Item 19 financial performance data is not disclosed in the current Franchise Disclosure Document for Pepi's Ii, which means prospective investors do not have access to franchisor-provided revenue, sales, expense, or profit figures to anchor their financial modeling. This is a meaningful gap: approximately 77% of franchise brands with active FDDs do provide Item 19 financial performance representations, making non-disclosure a below-average transparency posture relative to the broader franchise industry. When Item 19 data is provided by franchisors, the median annual franchise revenue across 592 brands in the dataset stands at $676,197, with top-performing franchise concepts exceeding $5 million in annual revenue — context that illustrates how wide the performance distribution can be even within a single category.
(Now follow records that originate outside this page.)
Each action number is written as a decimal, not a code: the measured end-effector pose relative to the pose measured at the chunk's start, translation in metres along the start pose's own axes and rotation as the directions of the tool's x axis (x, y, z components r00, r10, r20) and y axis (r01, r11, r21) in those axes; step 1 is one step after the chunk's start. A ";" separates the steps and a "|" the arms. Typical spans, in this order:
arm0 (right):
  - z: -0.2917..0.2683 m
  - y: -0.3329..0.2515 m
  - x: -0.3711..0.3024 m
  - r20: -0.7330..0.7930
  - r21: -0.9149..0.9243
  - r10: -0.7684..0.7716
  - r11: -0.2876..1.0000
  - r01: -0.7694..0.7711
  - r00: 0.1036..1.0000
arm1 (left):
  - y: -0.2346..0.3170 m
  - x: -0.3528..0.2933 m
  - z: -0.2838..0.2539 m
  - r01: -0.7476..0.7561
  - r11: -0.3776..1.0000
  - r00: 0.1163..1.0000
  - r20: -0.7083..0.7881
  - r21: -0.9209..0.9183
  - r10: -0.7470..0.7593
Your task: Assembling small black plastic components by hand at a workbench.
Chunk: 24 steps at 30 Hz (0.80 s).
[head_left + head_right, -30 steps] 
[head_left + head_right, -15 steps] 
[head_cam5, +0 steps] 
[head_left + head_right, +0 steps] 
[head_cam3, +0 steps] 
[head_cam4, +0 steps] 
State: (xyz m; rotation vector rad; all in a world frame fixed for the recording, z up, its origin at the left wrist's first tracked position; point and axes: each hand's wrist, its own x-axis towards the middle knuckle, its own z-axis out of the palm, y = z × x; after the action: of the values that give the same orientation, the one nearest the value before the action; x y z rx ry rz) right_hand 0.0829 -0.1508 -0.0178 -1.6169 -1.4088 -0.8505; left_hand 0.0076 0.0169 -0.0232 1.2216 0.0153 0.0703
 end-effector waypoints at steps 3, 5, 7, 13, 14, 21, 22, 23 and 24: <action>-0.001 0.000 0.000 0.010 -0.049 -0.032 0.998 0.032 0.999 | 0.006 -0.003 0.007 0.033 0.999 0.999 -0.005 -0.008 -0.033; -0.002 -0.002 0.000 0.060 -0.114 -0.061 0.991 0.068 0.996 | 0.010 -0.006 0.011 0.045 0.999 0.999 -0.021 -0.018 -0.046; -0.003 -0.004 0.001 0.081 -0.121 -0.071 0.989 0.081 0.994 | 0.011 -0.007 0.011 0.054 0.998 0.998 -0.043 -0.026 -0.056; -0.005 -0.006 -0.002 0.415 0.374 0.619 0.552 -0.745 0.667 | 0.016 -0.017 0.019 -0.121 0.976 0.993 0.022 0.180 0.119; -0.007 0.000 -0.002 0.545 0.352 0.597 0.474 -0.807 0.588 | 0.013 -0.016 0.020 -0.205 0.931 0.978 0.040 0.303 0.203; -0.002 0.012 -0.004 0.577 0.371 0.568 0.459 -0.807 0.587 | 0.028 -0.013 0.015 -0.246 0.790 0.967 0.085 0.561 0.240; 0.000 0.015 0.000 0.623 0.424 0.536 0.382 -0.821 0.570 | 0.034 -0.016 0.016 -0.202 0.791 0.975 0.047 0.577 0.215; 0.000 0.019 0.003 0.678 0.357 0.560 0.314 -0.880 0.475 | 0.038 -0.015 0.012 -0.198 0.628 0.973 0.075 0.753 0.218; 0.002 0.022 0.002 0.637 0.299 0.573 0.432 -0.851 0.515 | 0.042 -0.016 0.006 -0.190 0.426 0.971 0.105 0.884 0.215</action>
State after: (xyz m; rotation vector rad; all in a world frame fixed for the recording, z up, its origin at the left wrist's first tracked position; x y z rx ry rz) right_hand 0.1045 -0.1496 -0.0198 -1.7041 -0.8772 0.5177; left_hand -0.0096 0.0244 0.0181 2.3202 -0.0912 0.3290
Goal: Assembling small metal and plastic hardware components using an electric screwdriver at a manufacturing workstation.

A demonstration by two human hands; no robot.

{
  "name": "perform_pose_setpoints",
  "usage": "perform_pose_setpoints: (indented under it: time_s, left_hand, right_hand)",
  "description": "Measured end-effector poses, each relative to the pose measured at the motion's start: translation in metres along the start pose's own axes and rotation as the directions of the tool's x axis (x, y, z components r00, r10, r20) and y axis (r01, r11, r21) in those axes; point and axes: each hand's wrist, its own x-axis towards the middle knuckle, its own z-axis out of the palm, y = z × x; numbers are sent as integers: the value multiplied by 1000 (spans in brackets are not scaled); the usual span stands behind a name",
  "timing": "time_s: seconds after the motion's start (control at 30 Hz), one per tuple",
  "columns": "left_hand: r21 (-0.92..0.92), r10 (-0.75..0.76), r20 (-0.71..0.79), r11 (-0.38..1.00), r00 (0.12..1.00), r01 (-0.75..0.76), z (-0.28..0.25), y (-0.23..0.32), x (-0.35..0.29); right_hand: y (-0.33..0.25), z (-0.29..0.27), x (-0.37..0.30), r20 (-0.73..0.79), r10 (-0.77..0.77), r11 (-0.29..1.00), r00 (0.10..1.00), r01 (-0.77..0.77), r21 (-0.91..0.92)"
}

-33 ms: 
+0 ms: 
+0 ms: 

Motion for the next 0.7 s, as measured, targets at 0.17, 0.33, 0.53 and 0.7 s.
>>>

For the full-service restaurant segment specifically, revenue outcomes are highly sensitive to location quality, seating capacity, check average, table turn rates, and the effectiveness of the brand's marketing in driving repeat traffic and new guest acquisition. In the absence of Item 19 disclosure, franchise investors evaluating the Pepi's Ii franchise revenue potential should commission independent market studies for their target territory, analyze comparable FSR concepts with disclosed financials, and build conservative, moderate, and optimistic financial scenarios using publicly available industry benchmarks. The FSR category's average delivery growth CAGR of 7.15% through 2031 suggests that franchisees who invest in delivery channel integration early can capture incremental revenue streams that materially improve unit economics beyond the base dine-in model. Payback period analysis for FSR investments is highly variable, with operationally strong units in densely populated markets typically achieving payback within three to five years when capitalized appropriately, while undercapitalized or poorly sited units can take significantly longer or fail to recoup investment entirely — a risk profile that makes thorough pre-investment diligence non-negotiable.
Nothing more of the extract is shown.